Primeiro empatia, depois simpatia. Se eu tentar ser simpático antes de ser empático posso desagradar o cara que entrar na loja e não quer contato. Se ele entra na loja e eu digo "bem-vindo, estou aqui para ajudar você", pronto, a partir daí deixo a pessoa dar pistas de como quer ser atendida. O carisma em si é meio que um mito, principalmente essa ideia de que o vendedor tem de ser falante. O melhor vendedor na verdade é o que ouve. Depois, quando ouviu, percebeu o que precisa, precisa passar uma informação entusiasmante. Mais do que o carisma é, portanto, reconhecer que pessoas são importantes e precisam ser cuidadas, e ter conhecimento do produto que vende, de maneira que conecte o que a pessoa precisa e o que você pode dar para ela.
É preciso então haver sensibilidade do vendedor para se adaptar ao perfil do cliente. Isso é possível de ser ensinado?
O que é mais importante? Contratar ou treinar? Claro que contratar bem. A pessoa, se foi criada por pais que a ensinaram a se importar com as pessoas, ela vai dar certo. Se não foi criada dessa forma, não vai ter treinamento que ensine ela a se importar com as pessoas. O treinamento é para você dizer para a pessoa como espera que ela atenda no seu negócio. Chegou o cliente, se aproxime, saúda, não aborde, saúda. É o chamado script, mas não é roteiro obrigatório. É o mínimo que se tem de fazer. Ninguém gosta de ser atendido no "padrão", primeiro que padrão é chato, é um só, e cada pessoa quer ser atendida da maneira dela.
Ao mesmo tempo que exige um bom atendimento, é preciso que o empresário dedique um bom tratamento aos funcionários?
Se trata bem, é quase que automático que o vendedor trate bem o cliente. Se não tratar bem o seu pessoal, por que diabos vão tratar bem o cliente? A maioria das empresas tem um problema sério, o dono não se interessa genuinamente nas pessoas que trabalham nela. O cara contrata uma pessoa ruim ou contrata uma pessoa boa e não trata ela de uma maneira que se sinta inspirada a atender bem. Portanto, às vezes a pessoa está num ambiente tão ruim que acaba não se dedicando ao cliente.
Subestima-se o impacto do mau atendimento nos resultados?

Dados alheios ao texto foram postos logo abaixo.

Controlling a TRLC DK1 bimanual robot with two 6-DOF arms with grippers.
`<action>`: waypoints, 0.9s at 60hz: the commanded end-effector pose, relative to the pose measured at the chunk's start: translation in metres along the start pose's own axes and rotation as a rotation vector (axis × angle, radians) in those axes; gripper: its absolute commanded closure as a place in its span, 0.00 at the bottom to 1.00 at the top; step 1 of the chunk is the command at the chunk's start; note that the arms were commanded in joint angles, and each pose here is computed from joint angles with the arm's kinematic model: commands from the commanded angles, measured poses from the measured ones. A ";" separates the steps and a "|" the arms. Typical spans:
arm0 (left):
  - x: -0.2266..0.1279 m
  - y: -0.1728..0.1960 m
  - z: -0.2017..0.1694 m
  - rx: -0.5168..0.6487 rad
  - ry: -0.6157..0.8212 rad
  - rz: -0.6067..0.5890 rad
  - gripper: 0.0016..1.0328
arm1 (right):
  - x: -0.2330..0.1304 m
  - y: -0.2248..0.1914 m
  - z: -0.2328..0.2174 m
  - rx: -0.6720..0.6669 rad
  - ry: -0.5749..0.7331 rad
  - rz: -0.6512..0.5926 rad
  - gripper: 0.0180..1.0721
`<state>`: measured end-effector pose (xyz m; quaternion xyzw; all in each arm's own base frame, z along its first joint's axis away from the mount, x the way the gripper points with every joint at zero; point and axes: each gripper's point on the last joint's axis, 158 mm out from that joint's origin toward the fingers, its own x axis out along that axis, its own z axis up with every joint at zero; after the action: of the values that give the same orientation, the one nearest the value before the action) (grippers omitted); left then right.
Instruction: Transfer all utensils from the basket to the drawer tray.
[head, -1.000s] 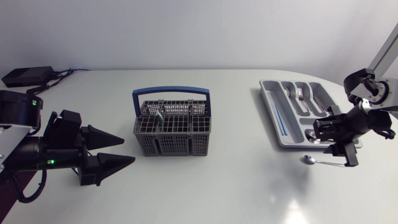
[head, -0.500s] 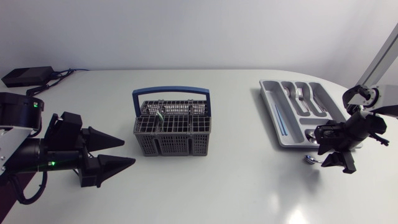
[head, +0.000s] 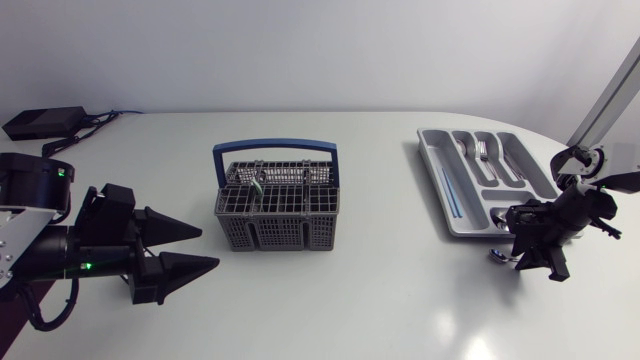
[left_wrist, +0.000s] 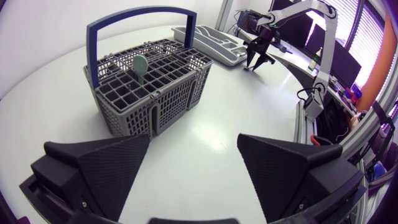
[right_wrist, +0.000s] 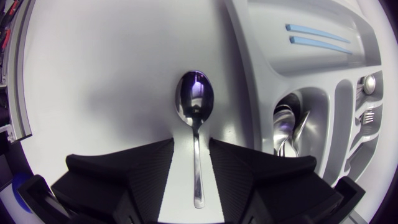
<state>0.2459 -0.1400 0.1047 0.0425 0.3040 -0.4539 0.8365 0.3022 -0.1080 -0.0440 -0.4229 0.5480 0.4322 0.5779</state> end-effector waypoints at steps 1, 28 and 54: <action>0.006 -0.005 -0.011 -0.016 0.019 -0.027 0.04 | 0.010 0.003 -0.004 0.023 -0.004 0.037 0.76; 0.007 -0.007 -0.011 -0.017 0.021 -0.033 0.04 | -0.035 0.005 0.000 0.027 -0.024 0.028 0.95; 0.007 -0.009 -0.012 -0.018 0.023 -0.036 0.04 | -0.081 -0.072 -0.016 0.012 -0.025 -0.165 0.95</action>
<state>0.2432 -0.1442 0.1034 0.0441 0.3058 -0.4612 0.8318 0.3584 -0.1396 0.0522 -0.4576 0.5058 0.3759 0.6272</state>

Existe uma pesquisa da Forum Corporation que informa que 15% dos clientes vão embora de uma loja por um produto melhor, 15% por preço menor, 21% porque não foram atendidos e 49% porque entraram na loja e foram mal atendidos. Ou seja, 70% têm a ver com mau atendimento.
Na "cartilha" do bom negócio todos sabem que bom atendimento é essencial, mas nem sempre essa virtude é praticada. Por que é tão difícil tirar do papel?
Porque donos não têm interesse genuíno em pessoas. Os donos de negócio em varejo se preocupam com o aspecto físico, que são o produto e a loja, e o digital, que é quase pecado hoje em dia não investir. Eu costumo dizer que a segunda coisa mais difícil em um negócio é achar gente, e a coisa mais difícil é achar gente boa. Então, trate de procurar e merecer que as pessoas queiram trabalhar com você.